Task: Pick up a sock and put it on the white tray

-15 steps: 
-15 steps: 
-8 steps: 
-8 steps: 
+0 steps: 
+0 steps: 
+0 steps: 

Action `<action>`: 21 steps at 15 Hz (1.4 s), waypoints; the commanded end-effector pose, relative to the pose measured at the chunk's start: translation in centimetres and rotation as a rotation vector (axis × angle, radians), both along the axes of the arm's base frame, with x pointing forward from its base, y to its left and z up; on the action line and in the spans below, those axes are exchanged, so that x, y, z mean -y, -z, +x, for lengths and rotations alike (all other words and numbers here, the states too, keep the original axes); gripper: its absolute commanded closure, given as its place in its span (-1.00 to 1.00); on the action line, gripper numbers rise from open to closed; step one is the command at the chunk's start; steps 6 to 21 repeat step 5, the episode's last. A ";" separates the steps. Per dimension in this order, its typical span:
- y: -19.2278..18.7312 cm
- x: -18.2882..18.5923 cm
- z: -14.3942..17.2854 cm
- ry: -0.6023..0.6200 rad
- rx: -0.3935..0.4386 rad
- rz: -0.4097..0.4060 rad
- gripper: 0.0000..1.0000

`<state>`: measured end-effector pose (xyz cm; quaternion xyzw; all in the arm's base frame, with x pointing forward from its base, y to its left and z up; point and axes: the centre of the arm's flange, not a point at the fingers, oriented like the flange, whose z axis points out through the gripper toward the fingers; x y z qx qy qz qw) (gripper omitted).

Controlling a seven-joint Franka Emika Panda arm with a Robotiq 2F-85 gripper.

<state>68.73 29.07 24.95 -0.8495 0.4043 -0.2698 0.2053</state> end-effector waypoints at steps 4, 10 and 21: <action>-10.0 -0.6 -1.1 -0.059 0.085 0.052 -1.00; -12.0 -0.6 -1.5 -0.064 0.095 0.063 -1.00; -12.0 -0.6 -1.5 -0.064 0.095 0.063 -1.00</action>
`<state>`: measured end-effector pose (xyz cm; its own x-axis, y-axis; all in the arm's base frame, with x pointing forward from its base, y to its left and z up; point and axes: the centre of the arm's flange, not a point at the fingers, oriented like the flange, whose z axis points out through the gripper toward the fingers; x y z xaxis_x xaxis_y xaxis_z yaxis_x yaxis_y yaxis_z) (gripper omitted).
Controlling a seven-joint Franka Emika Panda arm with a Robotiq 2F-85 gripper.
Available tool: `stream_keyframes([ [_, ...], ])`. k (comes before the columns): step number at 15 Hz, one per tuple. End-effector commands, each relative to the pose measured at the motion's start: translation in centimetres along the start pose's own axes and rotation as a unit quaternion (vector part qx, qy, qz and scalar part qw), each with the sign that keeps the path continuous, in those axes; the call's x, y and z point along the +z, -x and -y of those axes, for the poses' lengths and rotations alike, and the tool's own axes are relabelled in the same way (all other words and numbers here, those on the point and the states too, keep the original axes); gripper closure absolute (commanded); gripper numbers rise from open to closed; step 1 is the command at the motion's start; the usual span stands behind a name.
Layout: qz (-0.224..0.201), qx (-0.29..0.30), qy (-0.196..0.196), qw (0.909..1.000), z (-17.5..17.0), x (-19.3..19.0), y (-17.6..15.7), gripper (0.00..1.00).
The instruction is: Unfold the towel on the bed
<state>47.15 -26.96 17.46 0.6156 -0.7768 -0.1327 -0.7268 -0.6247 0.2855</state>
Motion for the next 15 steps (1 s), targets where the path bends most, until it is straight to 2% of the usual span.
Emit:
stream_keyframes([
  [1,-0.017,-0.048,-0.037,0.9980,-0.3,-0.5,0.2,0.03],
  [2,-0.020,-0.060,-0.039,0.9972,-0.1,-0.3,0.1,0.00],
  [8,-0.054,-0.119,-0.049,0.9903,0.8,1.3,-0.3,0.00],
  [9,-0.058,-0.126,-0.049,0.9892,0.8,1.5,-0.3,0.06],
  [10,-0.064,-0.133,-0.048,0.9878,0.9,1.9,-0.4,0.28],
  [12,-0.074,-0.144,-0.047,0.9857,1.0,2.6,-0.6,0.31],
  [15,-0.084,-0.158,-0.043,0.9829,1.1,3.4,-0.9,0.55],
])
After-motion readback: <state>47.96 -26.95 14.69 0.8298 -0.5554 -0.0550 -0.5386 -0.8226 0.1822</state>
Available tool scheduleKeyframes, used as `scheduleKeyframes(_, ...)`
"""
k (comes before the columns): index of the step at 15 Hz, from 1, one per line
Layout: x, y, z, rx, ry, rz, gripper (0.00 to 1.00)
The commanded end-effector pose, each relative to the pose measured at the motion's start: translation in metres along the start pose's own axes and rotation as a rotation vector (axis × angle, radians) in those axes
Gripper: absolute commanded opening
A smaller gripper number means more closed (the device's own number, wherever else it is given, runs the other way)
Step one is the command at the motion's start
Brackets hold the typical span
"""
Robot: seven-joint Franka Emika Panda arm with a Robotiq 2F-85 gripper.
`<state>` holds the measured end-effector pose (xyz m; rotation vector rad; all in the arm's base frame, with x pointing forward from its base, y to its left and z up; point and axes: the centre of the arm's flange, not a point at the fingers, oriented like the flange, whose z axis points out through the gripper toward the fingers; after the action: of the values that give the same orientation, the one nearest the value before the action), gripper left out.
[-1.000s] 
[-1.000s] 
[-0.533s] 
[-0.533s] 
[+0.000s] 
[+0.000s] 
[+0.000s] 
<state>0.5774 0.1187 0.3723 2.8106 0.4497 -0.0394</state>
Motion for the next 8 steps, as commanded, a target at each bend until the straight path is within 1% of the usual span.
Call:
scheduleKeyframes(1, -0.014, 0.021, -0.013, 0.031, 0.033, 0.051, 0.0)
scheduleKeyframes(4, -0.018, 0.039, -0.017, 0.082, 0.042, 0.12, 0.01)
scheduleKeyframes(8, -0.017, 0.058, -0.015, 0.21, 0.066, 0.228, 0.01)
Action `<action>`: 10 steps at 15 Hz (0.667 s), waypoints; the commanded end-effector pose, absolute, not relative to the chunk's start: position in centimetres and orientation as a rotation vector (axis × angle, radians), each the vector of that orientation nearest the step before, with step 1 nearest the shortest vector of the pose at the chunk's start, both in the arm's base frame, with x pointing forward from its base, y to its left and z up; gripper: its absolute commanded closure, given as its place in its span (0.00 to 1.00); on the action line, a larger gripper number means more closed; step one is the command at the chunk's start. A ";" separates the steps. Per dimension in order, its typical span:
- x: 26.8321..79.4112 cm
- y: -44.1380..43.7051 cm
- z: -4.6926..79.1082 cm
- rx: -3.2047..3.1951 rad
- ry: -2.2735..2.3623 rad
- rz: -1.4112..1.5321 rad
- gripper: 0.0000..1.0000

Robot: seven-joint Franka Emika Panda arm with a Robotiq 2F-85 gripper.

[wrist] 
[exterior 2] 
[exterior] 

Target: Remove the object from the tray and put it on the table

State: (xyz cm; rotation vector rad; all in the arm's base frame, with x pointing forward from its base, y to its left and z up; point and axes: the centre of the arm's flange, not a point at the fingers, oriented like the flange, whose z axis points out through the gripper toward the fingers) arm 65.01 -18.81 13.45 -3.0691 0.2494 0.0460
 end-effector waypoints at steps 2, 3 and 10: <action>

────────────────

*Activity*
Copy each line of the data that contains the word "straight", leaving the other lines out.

*Answer area*
Motion for the next 15 steps (1 s), targets where the path bends most, until it is straight to 2% of the usual span.
Motion for the next 8 steps, as commanded, a target at each bend until the straight path is within 1% of the usual span.

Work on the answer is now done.